* ACTIVITY: List all lines in the material below that contain "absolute".

↓

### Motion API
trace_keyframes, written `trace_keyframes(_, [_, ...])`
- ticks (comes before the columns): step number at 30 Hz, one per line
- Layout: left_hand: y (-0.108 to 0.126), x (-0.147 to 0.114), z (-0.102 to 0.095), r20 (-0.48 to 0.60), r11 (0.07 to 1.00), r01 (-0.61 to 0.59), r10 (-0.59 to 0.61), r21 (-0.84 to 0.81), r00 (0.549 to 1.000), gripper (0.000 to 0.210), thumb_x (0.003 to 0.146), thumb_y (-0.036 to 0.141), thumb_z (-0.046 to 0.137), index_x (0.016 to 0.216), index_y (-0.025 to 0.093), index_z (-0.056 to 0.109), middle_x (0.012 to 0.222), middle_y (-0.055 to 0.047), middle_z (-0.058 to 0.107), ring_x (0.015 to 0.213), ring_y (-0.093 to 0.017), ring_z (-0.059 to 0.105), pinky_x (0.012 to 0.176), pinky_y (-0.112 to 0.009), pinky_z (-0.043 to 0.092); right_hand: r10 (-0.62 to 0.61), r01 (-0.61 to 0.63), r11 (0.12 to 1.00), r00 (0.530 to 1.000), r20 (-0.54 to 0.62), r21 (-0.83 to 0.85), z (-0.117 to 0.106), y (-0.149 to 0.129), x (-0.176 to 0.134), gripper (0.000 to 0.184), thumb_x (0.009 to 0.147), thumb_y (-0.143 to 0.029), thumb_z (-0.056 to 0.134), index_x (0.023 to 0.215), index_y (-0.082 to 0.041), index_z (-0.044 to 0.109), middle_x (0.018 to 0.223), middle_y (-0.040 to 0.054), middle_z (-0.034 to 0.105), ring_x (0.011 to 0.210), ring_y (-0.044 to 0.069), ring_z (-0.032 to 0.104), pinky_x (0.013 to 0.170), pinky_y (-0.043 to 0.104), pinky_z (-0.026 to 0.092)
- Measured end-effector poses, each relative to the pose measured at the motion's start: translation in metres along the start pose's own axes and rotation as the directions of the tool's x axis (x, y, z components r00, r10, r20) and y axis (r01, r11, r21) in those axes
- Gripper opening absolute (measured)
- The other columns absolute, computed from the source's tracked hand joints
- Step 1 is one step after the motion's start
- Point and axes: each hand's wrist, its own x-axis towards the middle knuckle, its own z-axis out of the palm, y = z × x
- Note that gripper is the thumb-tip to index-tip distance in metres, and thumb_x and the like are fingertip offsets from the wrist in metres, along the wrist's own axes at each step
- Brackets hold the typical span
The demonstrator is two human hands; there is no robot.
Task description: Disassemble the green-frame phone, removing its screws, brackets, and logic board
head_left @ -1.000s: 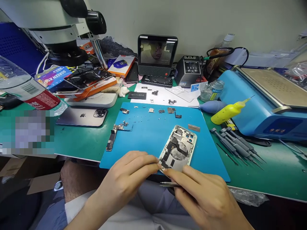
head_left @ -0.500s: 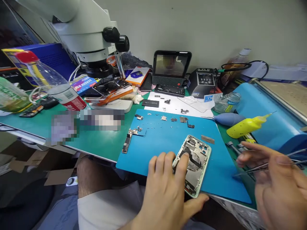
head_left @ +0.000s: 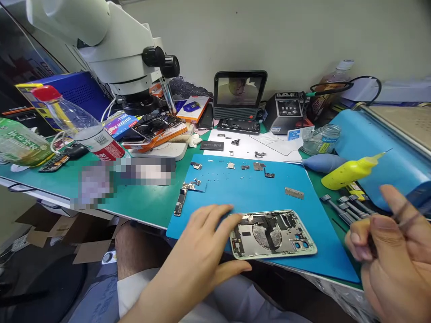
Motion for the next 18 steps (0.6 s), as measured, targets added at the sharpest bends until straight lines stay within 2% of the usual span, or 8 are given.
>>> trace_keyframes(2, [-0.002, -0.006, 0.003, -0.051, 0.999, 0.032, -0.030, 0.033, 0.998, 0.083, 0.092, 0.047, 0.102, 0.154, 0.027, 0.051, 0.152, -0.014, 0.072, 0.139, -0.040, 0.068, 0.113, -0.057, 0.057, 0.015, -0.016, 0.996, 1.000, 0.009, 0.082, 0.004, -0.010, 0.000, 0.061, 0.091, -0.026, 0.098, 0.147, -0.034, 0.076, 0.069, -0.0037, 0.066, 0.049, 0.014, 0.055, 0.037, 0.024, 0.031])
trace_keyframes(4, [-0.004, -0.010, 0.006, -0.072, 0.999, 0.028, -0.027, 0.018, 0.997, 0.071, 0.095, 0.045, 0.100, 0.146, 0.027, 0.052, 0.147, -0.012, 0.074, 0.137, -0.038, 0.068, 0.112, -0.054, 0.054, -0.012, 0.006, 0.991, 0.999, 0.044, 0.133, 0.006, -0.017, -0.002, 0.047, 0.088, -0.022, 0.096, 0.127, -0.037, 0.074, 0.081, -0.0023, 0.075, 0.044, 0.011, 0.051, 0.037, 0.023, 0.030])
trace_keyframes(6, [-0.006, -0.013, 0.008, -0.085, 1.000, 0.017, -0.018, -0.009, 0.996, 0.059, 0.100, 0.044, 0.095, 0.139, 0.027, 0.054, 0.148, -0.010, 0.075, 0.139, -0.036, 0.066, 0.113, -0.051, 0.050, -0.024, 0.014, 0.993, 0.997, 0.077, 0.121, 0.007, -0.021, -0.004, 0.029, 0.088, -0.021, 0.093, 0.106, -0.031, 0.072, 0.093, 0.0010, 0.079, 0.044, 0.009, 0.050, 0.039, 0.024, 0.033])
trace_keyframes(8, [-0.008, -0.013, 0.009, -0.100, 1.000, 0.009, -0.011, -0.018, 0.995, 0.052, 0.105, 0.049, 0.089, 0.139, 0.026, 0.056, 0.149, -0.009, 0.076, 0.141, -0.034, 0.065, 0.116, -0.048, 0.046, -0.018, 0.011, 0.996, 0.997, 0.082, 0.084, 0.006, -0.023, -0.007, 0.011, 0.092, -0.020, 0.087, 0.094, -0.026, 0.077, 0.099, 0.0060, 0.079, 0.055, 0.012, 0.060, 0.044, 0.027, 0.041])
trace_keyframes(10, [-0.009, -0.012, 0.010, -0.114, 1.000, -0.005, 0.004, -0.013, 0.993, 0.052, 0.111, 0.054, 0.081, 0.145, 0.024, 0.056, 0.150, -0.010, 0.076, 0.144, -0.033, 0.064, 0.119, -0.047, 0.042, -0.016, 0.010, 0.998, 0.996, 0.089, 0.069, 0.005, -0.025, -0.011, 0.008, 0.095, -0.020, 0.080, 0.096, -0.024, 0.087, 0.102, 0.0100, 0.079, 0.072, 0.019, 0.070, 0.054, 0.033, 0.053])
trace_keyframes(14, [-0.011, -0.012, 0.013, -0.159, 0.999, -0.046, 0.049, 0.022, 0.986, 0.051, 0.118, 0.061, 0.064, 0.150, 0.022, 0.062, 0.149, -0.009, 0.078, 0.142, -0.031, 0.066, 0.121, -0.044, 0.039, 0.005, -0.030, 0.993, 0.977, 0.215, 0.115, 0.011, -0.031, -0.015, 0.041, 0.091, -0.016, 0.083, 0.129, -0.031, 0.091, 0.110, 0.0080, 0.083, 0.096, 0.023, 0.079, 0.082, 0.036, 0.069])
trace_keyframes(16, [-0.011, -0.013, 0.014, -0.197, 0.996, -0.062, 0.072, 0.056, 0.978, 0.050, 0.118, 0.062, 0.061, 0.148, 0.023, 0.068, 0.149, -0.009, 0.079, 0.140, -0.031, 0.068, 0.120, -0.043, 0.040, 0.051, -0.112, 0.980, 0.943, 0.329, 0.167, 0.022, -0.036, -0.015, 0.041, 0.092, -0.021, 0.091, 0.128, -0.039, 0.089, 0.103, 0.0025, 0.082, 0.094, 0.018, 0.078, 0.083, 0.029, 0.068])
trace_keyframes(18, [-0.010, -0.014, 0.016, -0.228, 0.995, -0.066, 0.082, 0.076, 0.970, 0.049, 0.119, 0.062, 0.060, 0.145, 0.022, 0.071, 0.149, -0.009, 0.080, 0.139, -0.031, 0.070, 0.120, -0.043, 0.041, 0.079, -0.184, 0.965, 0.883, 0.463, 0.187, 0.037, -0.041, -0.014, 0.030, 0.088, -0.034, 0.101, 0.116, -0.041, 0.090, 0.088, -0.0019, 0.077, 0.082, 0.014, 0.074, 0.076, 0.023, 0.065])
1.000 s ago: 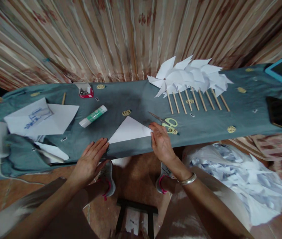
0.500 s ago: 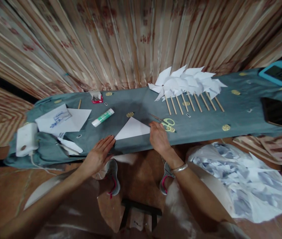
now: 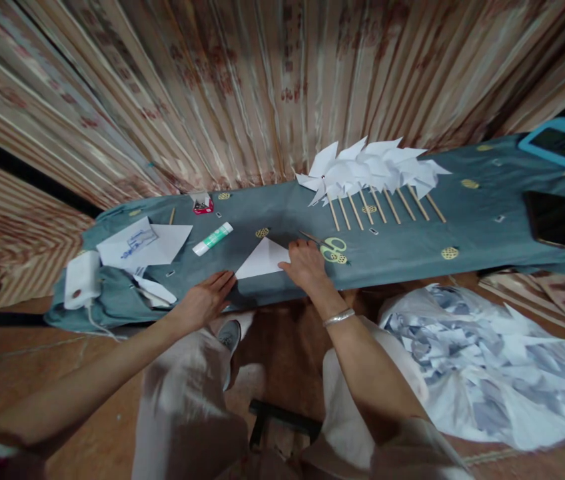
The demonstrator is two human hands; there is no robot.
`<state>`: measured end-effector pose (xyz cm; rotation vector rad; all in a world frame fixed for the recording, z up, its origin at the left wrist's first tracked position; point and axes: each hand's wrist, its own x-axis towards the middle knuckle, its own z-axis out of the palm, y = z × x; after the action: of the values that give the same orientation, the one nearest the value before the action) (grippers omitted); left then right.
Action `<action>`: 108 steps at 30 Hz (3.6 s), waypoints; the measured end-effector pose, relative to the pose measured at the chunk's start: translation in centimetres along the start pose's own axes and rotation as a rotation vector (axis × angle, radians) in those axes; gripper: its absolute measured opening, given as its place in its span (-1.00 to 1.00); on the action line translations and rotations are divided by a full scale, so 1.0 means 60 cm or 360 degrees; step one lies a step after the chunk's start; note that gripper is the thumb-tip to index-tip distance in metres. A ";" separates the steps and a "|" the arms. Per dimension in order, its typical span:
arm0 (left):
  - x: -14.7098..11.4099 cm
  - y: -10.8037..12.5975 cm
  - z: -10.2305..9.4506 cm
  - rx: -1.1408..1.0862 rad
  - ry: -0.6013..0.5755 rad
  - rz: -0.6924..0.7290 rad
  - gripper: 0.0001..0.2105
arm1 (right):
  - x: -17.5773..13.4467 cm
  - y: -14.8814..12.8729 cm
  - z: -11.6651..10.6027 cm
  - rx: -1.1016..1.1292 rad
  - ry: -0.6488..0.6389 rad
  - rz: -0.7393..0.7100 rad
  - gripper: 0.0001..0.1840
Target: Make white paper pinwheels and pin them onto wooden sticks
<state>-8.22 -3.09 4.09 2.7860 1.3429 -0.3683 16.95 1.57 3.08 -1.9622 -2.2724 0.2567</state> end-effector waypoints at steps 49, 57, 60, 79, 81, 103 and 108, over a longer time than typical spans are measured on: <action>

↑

* SOLUTION TO THIS EXERCISE:
- Gripper opening absolute (measured)
- The other columns absolute, computed from the source's tracked hand joints
Action `<action>`: 108 steps at 30 Hz (3.6 s), waypoints; the measured end-effector pose, relative to the pose measured at the chunk's start: translation in centimetres along the start pose's own axes and rotation as a rotation vector (axis × angle, radians) in those axes; gripper: its absolute measured opening, given as its place in its span (-1.00 to 1.00); on the action line translations and rotations are divided by a full scale, so 1.0 means 60 cm or 360 degrees; step one lies a step after the chunk's start; note that gripper is the thumb-tip to index-tip distance in metres. A ";" separates the steps and a "|" the arms. Per dimension in order, its typical span:

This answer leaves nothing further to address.